One Step at a Time
There’s a lot of things I want to do in this life.
Some of those things might qualify as what people think of as “Bucket List” material. Large goals, accomplishments, and things that take time and dedication, or at least a strong decision to achieve. To me, this is only half of what I want out of life, so I’ve recently started segmenting my Bucket List into two. I call this results-based group this list my “Depth List”- things I’ll look back on and be proud of because of the skill, time, and difficulty they take to accomplish.
And then there is a group of other things that I call the “Breadth List”. These are things that don’t necessarily take time and energy to reach. Instead, they’re an ever-growing collection of new things and experiences that I want to add to my collection of knowledge.
At first glance, the Breadth List may seem shallower and less important than the Depth List. Granted, it’s necessarily shallower, but it’s not less important. If the Depth List is a growing collection of my personal outputs, the Breadth List is a growing collection of inputs that act both as a reward for successful output, but also as a creativity catalyst that helps in my Depth outputs.
To use a metaphor, a car can only go so far on one tank of gas. In this case, I’m the car, and my gas is learning about both myself and the world through novel experiences.
Last night, I tackled a bit of a white-whale that’s been on my Breadth List for quite some time.
Enter the Chamber
Float tanks (or sensory deprivation chambers, or a dozen other synonyms) are a pretty simple concept. Basically, you take a large jacuzzi style bath and put a sound blocking roof on it. Then, fill it with body temperature water. Proceed to add hundreds of pounds of epsom salts. Voilá. Vous avez un float tank.
I’d been wanting to take this on for quite some time after hearing non-stop about it’s benefits from Joe Rogan’s podcast, and later Tim Ferriss’s as well. Supposedly, float tanks are able to create an environment where the barrier between body and world dissipates, and I wanted to test this myself.
I took my friend Azzedine with me to Spa Ovarium in Montreal’s Rosemont neighbourhood. We were greeted by the staff’s smiling whispers and soft new-age music playing from hidden speakers. I’m not a spa guy, and I was wondering what I was about to spend $80 on.
We were led into a room with what looked like a 60’s Volkswagen Beetle hatchback filled with steamy water. I hopped in, turned the lights and music off, and closed my eyes.
At least, I thought I had closed my eyes. A moment later, I realized I was blinking- except I couldn’t tell when my eyes were open and when they were closed. The darkness was heavy, but I felt light. My body was floating about 3/4 below the surface in about a foot and a half of salty water. I couldn’t feel the water-line on my skin because it was the same temperature as my body- I had to make myself bob up and down slightly to feel where the water was. If the water wasn’t moving, it was impossible to tell.
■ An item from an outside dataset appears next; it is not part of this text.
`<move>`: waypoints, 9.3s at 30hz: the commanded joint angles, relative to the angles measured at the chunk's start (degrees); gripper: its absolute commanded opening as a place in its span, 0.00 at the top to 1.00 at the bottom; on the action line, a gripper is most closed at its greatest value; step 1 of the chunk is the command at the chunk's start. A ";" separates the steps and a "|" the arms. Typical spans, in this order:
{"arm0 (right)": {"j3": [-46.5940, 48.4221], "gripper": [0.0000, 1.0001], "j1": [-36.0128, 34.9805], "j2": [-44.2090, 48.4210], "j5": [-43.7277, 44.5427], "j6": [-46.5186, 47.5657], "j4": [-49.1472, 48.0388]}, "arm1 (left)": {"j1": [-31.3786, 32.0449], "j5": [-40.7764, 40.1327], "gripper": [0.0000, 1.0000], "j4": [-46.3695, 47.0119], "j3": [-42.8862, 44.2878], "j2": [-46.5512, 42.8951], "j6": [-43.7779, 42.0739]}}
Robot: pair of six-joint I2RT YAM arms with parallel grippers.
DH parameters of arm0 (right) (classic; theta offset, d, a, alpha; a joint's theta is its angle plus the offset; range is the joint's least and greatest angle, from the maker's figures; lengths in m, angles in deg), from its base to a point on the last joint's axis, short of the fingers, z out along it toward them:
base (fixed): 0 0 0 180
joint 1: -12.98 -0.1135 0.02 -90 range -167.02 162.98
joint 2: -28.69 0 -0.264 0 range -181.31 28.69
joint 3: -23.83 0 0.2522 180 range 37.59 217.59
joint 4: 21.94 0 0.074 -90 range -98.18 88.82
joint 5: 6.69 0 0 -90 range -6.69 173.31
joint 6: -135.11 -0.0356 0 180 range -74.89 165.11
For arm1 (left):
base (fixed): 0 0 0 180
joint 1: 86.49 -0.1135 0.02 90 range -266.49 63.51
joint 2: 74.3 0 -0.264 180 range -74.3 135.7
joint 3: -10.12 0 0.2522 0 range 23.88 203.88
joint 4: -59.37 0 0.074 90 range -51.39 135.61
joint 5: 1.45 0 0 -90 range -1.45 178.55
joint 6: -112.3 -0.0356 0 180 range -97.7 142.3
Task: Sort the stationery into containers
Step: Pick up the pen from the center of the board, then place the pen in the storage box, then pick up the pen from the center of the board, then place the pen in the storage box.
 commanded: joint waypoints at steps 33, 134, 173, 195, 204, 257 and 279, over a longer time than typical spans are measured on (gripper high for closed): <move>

I’ve never touched a dolphin, but the mix of the salt and water made my skin feel like what a dolphin looks like it might feel like. I layed there as motionless as possible for an hour, occasionally being jolted back to reality by bumping into the sides of the tank.
At it’s most interesting, I had the strangest sensation of being truly nowhere. My sense of reality was distorted, but in a non-threatening, pleasant way. At it’s least interesting, floating there was extremely relaxing. I could feel my bones pulling away from each other, undoing the daily damage of moving around, sitting, and compromised ergonomics. The cracks and crinkles of my shoulders and ankles echoed through my earplugs like gunshots in the silence. A few times, I completely lost my sense of place. I pushed my feet against the bottom of the tank and couldn’t feel myself moving through the water until I hit my head on the other end. It was disorienting to say the least.
I’ve always had a hard time trying to make meditation a part of my life. I’ve often leaned on other mindfulness activities like long walks as ways to get into my zone. However, after floating for an hour, a mug of hot tea, and the cold shock of walking out into the Montreal winter at 11PM, I felt a certain whole-body loosening I haven’t felt in quite some time. My gait was lighter, and my thoughts were clearer. It’s like I’d scooped out a bunch of the interference that had been building up in my body and brain. I felt like I was listening better, and my thoughts became coherent sentences with surprising succinctness.
Breadth as a Growth Tool
There are several reasons why creating breadth in experience is important, but most convincing is the way we ingrain habit in ourselves without noticing. We often inherit habits, tendencies, and ideas from everything that influences us. The culture we surround ourselves with (including our jobs, family, and friends) quietly tell us what we should do, and most of the time, we listen. Making it a point to include breadth-expanding activities gives us an opportunity to see more of the world to make better decisions about what we want and what we don’t want in our lives.
Or, more concretely, it helps us make better decisions as to what is going to help us or hinder us in our growth and happiness.